1. Initialise the demo

From an empty directory:
uvx synth-ai demo --list
Pick Math Single-Step (Modal deployment) and materialise it into your workspace:
uvx synth-ai demo --force
This writes a self-contained project (task app, configs, helper scripts) plus a .env stub.

2. Pair the CLI

Inside the demo directory:
uvx synth-ai setup
This handshake saves SYNTH_API_KEY and ENVIRONMENT_API_KEY into the local .env. Re-run it whenever you clone the demo elsewhere.
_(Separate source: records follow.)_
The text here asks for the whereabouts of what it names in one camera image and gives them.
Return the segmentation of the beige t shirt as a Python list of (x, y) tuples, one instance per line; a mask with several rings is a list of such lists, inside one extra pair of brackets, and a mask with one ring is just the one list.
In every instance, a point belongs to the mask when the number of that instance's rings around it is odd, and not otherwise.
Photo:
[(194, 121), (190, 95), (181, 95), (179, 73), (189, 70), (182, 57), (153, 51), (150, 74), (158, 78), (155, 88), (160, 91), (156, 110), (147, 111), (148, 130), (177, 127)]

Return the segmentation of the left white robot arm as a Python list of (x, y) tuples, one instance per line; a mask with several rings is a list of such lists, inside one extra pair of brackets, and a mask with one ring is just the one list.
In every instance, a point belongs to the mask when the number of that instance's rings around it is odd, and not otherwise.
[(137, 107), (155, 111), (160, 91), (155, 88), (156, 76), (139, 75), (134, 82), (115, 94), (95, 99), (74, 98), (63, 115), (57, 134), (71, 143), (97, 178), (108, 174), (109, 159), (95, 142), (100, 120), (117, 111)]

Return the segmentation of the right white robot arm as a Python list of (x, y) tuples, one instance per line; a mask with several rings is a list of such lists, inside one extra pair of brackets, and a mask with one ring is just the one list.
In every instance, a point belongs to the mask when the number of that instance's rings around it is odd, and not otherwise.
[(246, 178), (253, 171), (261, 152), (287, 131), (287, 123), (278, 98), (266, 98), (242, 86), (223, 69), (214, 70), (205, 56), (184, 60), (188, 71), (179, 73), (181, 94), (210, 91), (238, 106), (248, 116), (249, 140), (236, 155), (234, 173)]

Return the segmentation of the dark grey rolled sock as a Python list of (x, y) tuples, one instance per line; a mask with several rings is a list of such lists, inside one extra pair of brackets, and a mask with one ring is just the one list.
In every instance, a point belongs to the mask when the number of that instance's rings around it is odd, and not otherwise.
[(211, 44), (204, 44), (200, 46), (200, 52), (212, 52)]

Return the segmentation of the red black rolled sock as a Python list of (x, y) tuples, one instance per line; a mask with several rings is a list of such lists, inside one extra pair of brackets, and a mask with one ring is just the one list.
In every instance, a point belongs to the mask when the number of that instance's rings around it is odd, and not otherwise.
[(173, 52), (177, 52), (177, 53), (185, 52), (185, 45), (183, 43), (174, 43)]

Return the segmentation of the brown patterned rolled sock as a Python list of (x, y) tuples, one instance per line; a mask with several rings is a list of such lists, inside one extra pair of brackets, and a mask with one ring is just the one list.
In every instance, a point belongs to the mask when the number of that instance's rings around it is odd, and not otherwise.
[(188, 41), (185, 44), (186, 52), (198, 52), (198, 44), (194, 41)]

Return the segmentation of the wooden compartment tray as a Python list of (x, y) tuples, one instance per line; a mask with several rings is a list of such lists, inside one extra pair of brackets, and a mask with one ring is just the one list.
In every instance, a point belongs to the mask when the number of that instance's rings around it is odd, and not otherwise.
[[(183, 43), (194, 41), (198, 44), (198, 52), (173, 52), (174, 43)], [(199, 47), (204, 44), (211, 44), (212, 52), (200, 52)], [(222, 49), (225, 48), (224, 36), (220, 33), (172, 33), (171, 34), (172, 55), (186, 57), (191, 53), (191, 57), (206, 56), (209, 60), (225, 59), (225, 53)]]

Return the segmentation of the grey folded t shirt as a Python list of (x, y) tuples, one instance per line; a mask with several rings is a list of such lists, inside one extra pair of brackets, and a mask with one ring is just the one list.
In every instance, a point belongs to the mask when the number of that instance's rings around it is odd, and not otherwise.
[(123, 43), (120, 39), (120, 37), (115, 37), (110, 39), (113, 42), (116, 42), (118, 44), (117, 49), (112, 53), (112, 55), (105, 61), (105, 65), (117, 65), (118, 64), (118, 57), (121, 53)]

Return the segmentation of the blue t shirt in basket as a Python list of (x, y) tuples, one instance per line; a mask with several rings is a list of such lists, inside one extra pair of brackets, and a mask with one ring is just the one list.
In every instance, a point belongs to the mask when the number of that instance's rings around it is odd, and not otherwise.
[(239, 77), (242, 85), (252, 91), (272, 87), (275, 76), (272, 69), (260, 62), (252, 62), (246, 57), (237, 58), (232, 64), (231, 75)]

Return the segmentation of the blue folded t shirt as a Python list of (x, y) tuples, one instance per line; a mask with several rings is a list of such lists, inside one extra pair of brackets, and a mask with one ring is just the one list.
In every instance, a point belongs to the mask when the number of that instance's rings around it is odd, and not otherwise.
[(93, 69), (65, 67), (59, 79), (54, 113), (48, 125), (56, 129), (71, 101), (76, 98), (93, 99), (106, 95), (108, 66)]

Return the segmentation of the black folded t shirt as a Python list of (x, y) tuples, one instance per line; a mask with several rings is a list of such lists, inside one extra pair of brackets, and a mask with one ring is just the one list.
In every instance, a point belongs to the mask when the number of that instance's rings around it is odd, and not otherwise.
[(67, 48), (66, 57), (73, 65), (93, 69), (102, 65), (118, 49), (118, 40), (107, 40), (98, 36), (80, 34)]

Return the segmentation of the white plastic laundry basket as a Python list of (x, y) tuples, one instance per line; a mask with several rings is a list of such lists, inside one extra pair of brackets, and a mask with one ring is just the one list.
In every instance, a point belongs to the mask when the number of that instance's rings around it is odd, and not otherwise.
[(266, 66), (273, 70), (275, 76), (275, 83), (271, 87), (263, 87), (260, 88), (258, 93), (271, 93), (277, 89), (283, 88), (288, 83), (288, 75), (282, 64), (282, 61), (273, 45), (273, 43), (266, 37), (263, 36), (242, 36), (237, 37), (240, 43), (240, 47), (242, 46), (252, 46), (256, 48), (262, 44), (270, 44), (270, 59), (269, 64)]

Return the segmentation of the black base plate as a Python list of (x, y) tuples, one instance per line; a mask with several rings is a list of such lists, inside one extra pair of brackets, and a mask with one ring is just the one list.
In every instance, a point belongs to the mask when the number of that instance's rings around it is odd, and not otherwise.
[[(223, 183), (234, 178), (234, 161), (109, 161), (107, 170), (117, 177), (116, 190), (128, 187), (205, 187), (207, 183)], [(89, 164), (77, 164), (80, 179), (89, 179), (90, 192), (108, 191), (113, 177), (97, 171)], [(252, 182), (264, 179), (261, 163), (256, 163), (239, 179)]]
3. Serve locally (optional)

Run the task app with uvicorn for local debugging:
uvx synth-ai deploy \
  --runtime local \
  --task-app task_app.py \
  --host 0.0.0.0 \
  --port 8101 \
  --env-file .env \
  --trace traces/v3 \
  --trace-db traces/v3/math_demo.db
When tracing is enabled the CLI wires TASKAPP_TRACING_ENABLED, creates the trace directory, and prints follow-up commands (run_local_rollout_traced.py) so you can capture trajectories immediately.

4. Deploy to Modal

uvx synth-ai deploy \
  --runtime modal \
  --task-app task_app.py \
  --modal-app modal_app.py \
  --name synth-math-demo \
  --env-file .env
The CLI verifies Modal auth, builds an image with the math environment dependencies, and persists the public URL to .env (TASK_APP_BASE_URL).

5. Smoke-test

uvx synth-ai smoke \
  --url http://localhost:8101 \
  --env-file .env \
  --policy mock \
  --max-steps 1
This auto-starts sqld (if needed), runs a handful of rollouts with the bundled mock policy, and validates that the task app emits the fields required by the trainer. Swap --url for your Modal endpoint when testing the hosted deployment.

6. Evaluate the baseline

uv run python run_eval.py \
  --toml configs/eval_base_qwen.toml
Make sure the TOML includes task_app_url (or export TASK_APP_URL). The script hits /task_info, executes deterministic seeds, and prints accuracy plus failure categories. Swap the TOML for configs/eval_rl_qwen.toml or update the model field once you have an RL checkpoint. Add --use-rollout if you want to exercise the task app’s rollout endpoint instead of direct step calls.

7. Launch the RL job

uvx synth-ai train \
  --config configs/rl_from_base_qwen.toml \
  --env-file .env
The CLI resolves .env entries, calls /rl/verify_task_app, and streams metrics until completion. --dry-run is deprecated—run the real command to exercise verification.

8. Inspect the run

uvx synth-ai status jobs get rl_job_123 --json
uvx synth-ai status jobs metrics rl_job_123
uvx synth-ai status runs list rl_job_123
Change rl_job_123 to the job ID printed by the trainer. Use --follow on status jobs logs to tail events live.

Tips

  • The demo’s README.md summarises additional helper scripts (run_eval.py, run_rl_and_save.py, etc.).
  • Capture Modal deployment URLs from the CLI output—TASK_APP_BASE_URL is written to .env automatically when the deploy succeeds.
  • Keep the local uvicorn server and smoke command in separate shells for faster iteration while editing prompts or reward logic.